Filed under: Data Conversion,Google Refine — Patrick Durusau @ 3:08 pm

Data Shaping in Google Refine by AJ Hirst.

From the post:

One of the things I’ve kept stumbling over in Google Refine is how to use it to reshape a data set, so I had a little play last week and worked out a couple of new (to me) recipes.

The first relates to reshaping data by creating new rows based on columns. For example, suppose we have a data set that has rows relating to Olympics events, and columns relating to Medals, with cell entries detailing the country that won each medal type:

A bit practical but I was in a conversation earlier today about re-shaping a topic map so “practical” things are on my mind.

With the amount of poorly structured data on the web, you will find this useful.

I first saw this at: Dzone.

March 21, 2012

An Asymmetric Data Conversion Scheme based on Binary Tags

Filed under: Binary Tags,Data Conversion — Patrick Durusau @ 3:30 pm

An Asymmetric Data Conversion Scheme based on Binary Tags by Zhu Wang; Chonglei Mei; Hai Jiang; Wilkin, G.A..

Abstract:

In distributed systems with homogeneous or heterogeneous computers, data generated on one machine might not always be used by another machine directly. For a particular data type, its endianness, size and padding situation cause incompatibility issue. Data conversion procedure is indispensable, especially in open systems. So far, there is no widely accepted data format standard in high performance computing community. Most time, programmers have to handle data formats manually. In order to achieve high programmability and efficiency in both homogeneous and heterogeneous open systems, a novel asymmetric binary-tag-based data conversion scheme (BinTag) is proposed to share data smoothly. Each data item carries one binary tag generated by BinTag’s parser without much programmer’s involvement. Data conversion only happens when it is absolutely necessary.
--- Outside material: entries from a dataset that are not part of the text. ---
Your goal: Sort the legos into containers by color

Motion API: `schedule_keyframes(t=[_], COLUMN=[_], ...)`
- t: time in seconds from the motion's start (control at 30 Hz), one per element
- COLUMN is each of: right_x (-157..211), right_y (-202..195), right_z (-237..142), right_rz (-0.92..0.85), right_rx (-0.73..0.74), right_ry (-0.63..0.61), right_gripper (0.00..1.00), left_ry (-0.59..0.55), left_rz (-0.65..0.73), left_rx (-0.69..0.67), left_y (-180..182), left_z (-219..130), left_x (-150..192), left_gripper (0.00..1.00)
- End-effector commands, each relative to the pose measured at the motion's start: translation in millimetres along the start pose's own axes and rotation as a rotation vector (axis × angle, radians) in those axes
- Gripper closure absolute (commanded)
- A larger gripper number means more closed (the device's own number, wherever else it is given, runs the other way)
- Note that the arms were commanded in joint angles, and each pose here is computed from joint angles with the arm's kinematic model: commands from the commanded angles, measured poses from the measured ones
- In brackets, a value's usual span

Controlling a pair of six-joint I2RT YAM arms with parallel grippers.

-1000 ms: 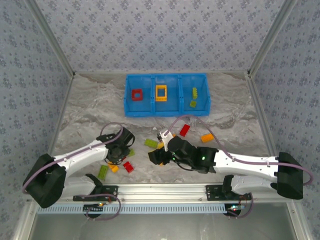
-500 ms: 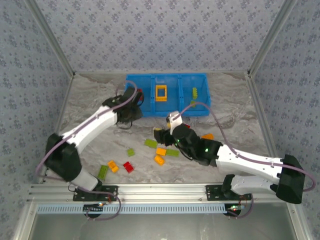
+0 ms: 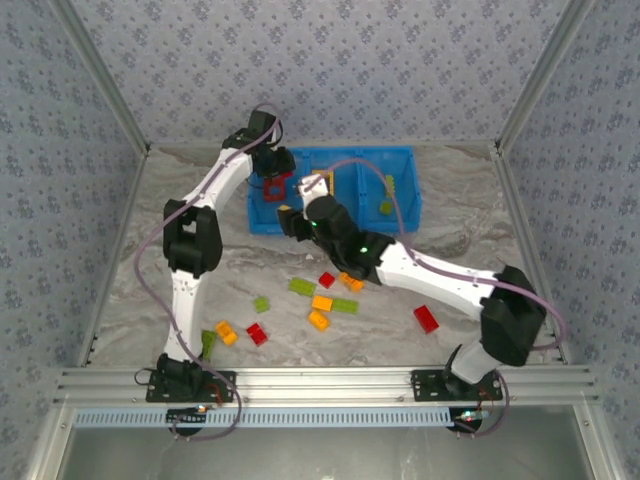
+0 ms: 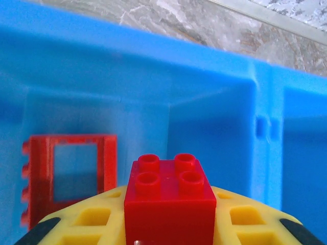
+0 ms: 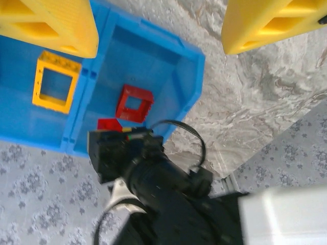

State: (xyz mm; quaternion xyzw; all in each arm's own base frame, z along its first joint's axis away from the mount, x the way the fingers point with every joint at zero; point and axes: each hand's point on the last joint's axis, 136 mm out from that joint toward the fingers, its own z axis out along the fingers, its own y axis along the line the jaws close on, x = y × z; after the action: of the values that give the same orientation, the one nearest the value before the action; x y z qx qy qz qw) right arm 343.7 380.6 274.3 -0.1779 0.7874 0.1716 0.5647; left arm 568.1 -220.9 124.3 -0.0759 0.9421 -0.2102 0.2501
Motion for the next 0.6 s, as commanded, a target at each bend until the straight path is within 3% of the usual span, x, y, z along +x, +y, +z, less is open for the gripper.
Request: schedule_keyframes(t=[0.0, 0.1, 0.27, 0.43, 0.57], right_x=[-6, -4, -3, -7, -7], right_y=[8, 17, 17, 7, -2], right_z=[11, 17, 10, -11, -31], right_rz=[-0.093, -0.099, -0.079, -0.062, -0.049], right_rx=[0.075, 0.072, 0.067, 0.053, 0.046], right_ry=[-0.004, 0.001, 0.006, 0.001, 0.004], right_gripper=[0.33, 0.33, 0.33, 0.33, 0.33], left_ry=[0.054, 0.066, 0.076, 0.034, -0.009], left_rz=[0.012, -0.002, -0.007, 0.004, -0.004], left_rx=[0.068, 0.059, 0.045, 0.033, 0.008], left_y=[-17, -14, -12, -17, -16], left_z=[-2, 6, 2, -33, -66], left_x=[5, 8, 11, 5, 2], left_gripper=[0.71, 0.67, 0.48, 0.40, 0.41])
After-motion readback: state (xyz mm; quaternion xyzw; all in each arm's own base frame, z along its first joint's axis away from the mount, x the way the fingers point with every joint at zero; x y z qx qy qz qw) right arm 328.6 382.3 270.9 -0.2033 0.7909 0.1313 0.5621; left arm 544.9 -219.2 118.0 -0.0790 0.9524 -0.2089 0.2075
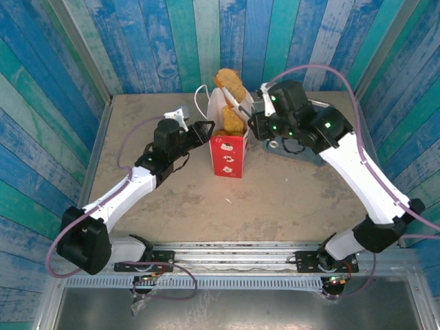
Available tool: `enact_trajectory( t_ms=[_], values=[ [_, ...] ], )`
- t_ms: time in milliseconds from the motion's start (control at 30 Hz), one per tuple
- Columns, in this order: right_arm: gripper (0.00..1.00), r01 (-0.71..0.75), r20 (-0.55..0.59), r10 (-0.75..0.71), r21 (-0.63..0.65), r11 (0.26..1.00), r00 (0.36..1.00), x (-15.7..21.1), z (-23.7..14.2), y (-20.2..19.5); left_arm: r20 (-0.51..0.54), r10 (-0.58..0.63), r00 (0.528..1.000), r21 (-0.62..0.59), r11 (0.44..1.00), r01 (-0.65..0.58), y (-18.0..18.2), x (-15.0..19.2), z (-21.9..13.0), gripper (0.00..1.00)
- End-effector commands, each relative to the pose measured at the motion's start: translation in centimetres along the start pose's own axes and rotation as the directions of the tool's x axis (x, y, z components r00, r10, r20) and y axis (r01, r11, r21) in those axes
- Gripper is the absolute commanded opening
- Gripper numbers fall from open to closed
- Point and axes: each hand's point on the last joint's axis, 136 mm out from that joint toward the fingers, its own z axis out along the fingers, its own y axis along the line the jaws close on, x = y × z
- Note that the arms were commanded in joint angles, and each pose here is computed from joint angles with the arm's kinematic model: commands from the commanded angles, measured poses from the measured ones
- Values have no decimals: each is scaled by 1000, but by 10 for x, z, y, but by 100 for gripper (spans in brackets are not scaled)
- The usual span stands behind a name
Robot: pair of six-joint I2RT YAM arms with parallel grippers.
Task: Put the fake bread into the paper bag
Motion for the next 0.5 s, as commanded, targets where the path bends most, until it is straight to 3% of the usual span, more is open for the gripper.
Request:
enact_trajectory(
  t_ms=[0, 467],
  values=[
    [44, 11, -17, -10, 55, 998, 1000, -2, 1, -5, -10, -2, 1000, 4, 1000, 2, 3, 6, 5, 55],
    [45, 53, -169, -44, 50, 997, 985, 29, 31, -1, -10, 14, 1000, -11, 1000, -14, 3, 4, 3, 47]
  ],
)
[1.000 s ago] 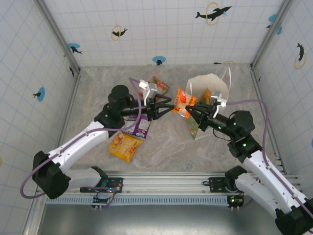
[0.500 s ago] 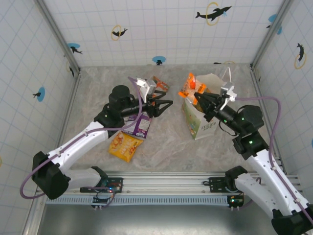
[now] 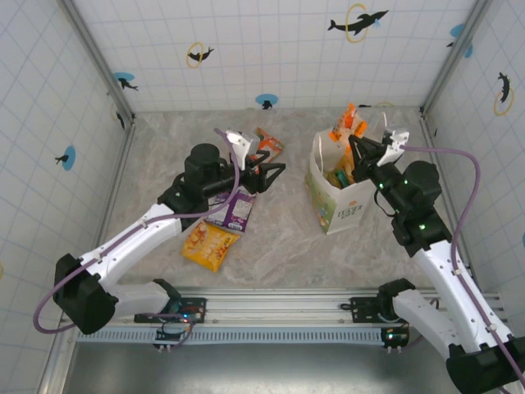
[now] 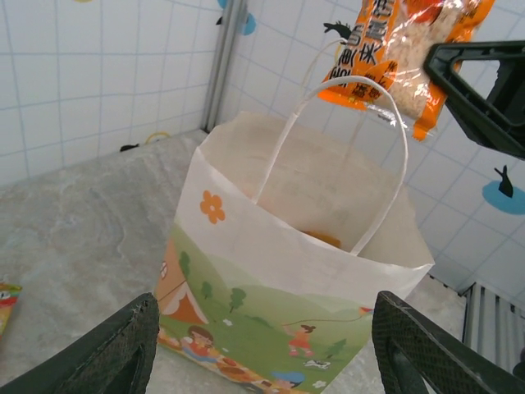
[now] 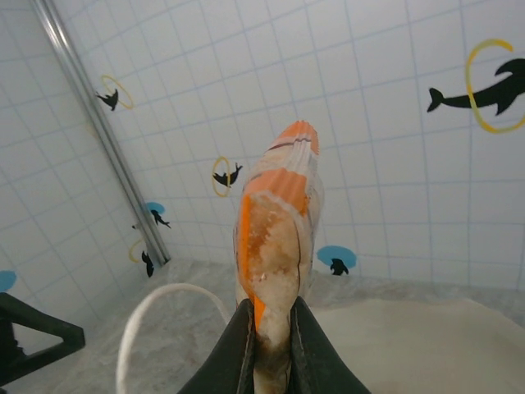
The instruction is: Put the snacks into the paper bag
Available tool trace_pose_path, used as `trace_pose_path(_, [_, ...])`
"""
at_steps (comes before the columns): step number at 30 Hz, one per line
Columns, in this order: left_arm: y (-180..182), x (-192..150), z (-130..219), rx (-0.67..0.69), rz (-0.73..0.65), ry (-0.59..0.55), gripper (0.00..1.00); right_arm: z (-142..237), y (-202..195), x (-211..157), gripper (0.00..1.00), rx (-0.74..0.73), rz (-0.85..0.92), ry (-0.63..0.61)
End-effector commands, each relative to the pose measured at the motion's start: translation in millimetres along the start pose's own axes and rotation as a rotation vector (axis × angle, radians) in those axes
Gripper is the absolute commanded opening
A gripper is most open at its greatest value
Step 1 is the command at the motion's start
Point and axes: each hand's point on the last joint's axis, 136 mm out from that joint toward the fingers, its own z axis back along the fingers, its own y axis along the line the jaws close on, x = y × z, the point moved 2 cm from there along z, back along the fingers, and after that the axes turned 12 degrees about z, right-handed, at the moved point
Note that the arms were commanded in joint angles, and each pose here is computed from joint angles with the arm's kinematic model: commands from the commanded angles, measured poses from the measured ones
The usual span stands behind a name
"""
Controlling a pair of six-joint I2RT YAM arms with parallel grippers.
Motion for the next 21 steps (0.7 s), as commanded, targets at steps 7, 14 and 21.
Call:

Experimental results have demonstrated its effectiveness and performance gains in terms of productivity and data conversion speed. BinTag can be used in both memory and secondary storage systems.

Homogeneous and heterogeneous in the sense of padding, size, endianness? Serious issue for high performance computing.

Are there lessons to be taught or learned here for other notions of homogeneous/heterogeneous data?

Do we need binary tags to track semantics at a higher level?

Or can we view data as though it had particular semantics? At higher and lower levels?